Saturday, May 21, 2011

Mary's Be a GoodDog Blog: Kansas State University Graduation 2011: phelps-we...

A couple of weekends ago, me, Jeremy and Shanon went to K-State's graduation to help counter-protest the Westboro Baptist Church. The local LGBT group sponsored it, but a lot of others showed up as well. The local Christian Biker's Club, some local families and others all showed up. We stood in front of them telling people "Congratulations" and "Have a good day!" just to help drown out the hate of the Westboro guys.

Some good pictures here of the whole thing...including my awesome BEAR!

Thursday, May 19, 2011

I didn't read this article fully--I had to scan it because I needed to breathe and I found myself holding my breath as I read it. From the beginning, with its description as being about the rise of "Mommy Patriots", I knew I was in for a ride--there have ALWAYS been "Mommy Patriots", where do you think Mother's Day came from?

That being the case, instead of dissecting the article point by point (well, not the article, but all the ridiculous stuff that's quoted), I'll only point out a few of the more particularly egregious things.

First, the whole way these women define and understand feminism is just a complete misunderstanding, to the point of ignorance, of what feminism is. The article reads,
When I ask if it’s fair to compare the rise of their movement to the birth of feminism, Doll bristles. If anything, she says, today’s conservative women reject feminist ideals. She remembers when “the feminism thing,” as she calls it, began “creeping into our magazines” in the 1960s. Women were being inundated with articles about the “drudgery” of being a mom and how to avoid the boredom of housework by finding paid employment. “They were really putting our job down,” Doll says.
Feminism was never ABOUT affirmative action. That is a completely different issue.
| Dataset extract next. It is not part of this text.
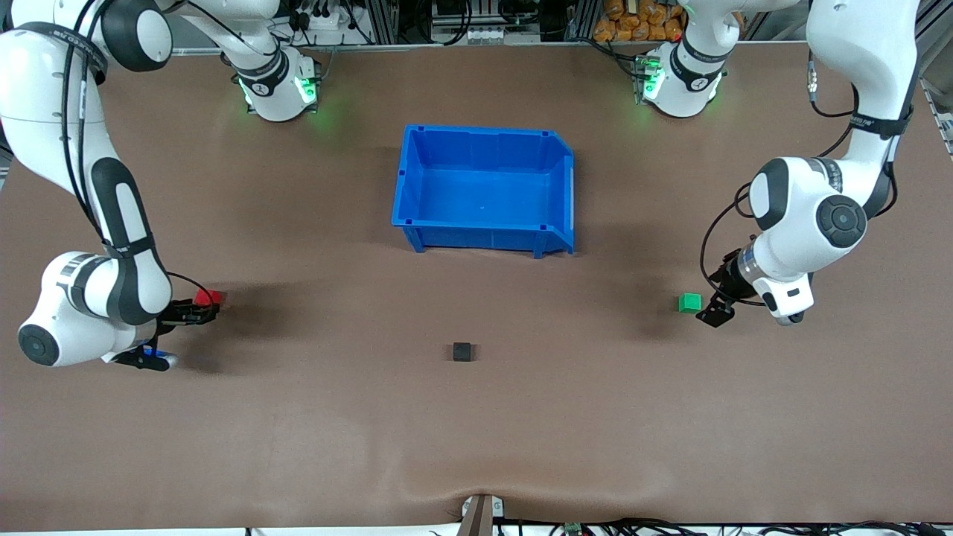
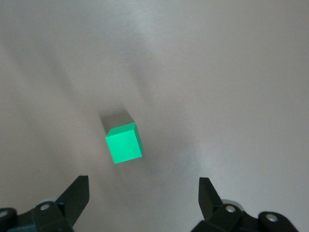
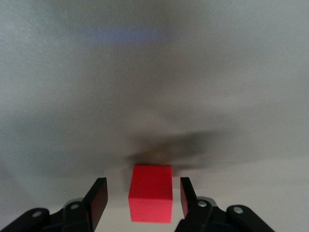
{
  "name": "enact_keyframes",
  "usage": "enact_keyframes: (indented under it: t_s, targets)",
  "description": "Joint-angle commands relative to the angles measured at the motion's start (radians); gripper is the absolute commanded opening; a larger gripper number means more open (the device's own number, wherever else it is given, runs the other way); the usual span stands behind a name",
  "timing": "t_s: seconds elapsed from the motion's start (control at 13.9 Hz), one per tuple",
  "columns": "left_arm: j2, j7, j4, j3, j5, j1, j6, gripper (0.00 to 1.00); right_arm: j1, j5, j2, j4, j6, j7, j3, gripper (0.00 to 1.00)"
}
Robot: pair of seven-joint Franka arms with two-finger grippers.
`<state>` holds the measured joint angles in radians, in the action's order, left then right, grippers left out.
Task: Attach green and red cubes to black cube
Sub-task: 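Grasp the red cube with the right gripper while the left gripper grasps the green cube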
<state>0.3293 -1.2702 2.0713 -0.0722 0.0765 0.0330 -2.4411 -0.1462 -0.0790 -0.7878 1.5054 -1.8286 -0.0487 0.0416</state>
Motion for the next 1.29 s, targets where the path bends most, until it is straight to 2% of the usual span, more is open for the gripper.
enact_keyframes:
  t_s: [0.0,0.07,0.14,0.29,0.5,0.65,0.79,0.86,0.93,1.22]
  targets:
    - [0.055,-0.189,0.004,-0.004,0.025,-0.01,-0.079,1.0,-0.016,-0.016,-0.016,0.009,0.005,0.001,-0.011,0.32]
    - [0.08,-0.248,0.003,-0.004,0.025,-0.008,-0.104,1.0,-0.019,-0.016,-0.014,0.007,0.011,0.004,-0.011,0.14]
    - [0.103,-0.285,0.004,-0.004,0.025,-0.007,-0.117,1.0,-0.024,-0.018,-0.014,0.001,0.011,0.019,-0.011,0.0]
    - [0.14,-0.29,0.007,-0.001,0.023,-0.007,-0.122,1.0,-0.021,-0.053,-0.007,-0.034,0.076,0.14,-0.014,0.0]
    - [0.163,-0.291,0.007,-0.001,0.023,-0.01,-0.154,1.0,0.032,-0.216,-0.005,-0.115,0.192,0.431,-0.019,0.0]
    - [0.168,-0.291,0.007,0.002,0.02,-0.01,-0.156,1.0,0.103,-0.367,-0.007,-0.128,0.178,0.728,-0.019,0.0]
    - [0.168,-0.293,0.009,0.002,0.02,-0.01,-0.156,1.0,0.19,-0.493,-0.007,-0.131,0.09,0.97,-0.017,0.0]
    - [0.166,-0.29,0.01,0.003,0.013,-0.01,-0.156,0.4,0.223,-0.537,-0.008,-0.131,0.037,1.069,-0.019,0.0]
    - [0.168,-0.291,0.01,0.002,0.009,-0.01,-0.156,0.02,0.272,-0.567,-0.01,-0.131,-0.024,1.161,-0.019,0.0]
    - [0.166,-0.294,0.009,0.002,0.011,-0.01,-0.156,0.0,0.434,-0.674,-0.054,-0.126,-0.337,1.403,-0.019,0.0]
Feminism is about equality--equality not just in pay and opportunities, but in choices. If one read early articles about feminism, and about equality, they weren't about saying being a housewife is boring, they were simply saying assigning women that task/job without any choice of her own was condemnation to a fate not her own choosing. I would imagine most women would agree with this. To quote a great speech by Isabel Allende, "Once, when my daughter Paula was in her twenties, she said to me that feminism was dated and I should move on...if you don't like the term, change it for Goddess sake--call it Aphrodite, or Venus or bimbo, call it whatever you like so long as you understand it, and support it." The way these women speak of feminism reminds me of the way GOProud talks about gay rights--their desire to be "accepted" by the groups in power makes them reject their own advocates out of spite.

Then, there's Michelle Bachmann who claims,
You’re not going to see conservative women demand an affirmative action spot on a presidential ticket. You’ll see conservative women rise to the national stage based on their own merit.
A quick reading of recent history tells us this simply isn't true. Geraldine Ferrarro was nominated as Vice President because she was qualified. Hillary Clinton almost got the Democratic nomination after a lifetime of service. Who have the conservatives (I use a small c purposely) put forward?? Sara Palin and Harriet Meiers. And she claims it's based on merit?

In an impressive bout of not coordinating their messages, two paragraphs later, Christine "I'm not a witch" O'Donnell is quoted as follows:
O’Donnell argues that women won’t be able to reach top political office until they start supporting one another. “Not enough women have each other’s back,” she says. “Women on both sides of the political aisle need to unite so that we can send a message to future female candidates that if you step up into a political arena that is mostly male dominated . . . you’re not going to be alone.”
So, Conservative women don't believe in affirmative action, but should "band together across the aisle to support one another." And, while they speak of a "double standard", immediately she pulls out the gender card to point to why she lost--not because of her ridiculous stances, her inability to articulate herself, her lack of knowledge about basic issues or the fact she was far right of the voters of Delaware.

These "Momma Patriots" cannot have it both ways--they can step into the arena of politics and prove themselves as many, many women have before (on BOTH sides of the aisle), or they can sit down and go away. But, to play up the "momma" aspect and then hide behind it from any criticism but then claim it is also the REASON for criticism is disingenuous, at best. Until the Republicans start putting forward women like Peggy Noonan or even Kay Bailey Hutchison, then yes, the rest of us will laugh and snicker at the likes of the Bachmann's, Palins and other "Momma Patriots".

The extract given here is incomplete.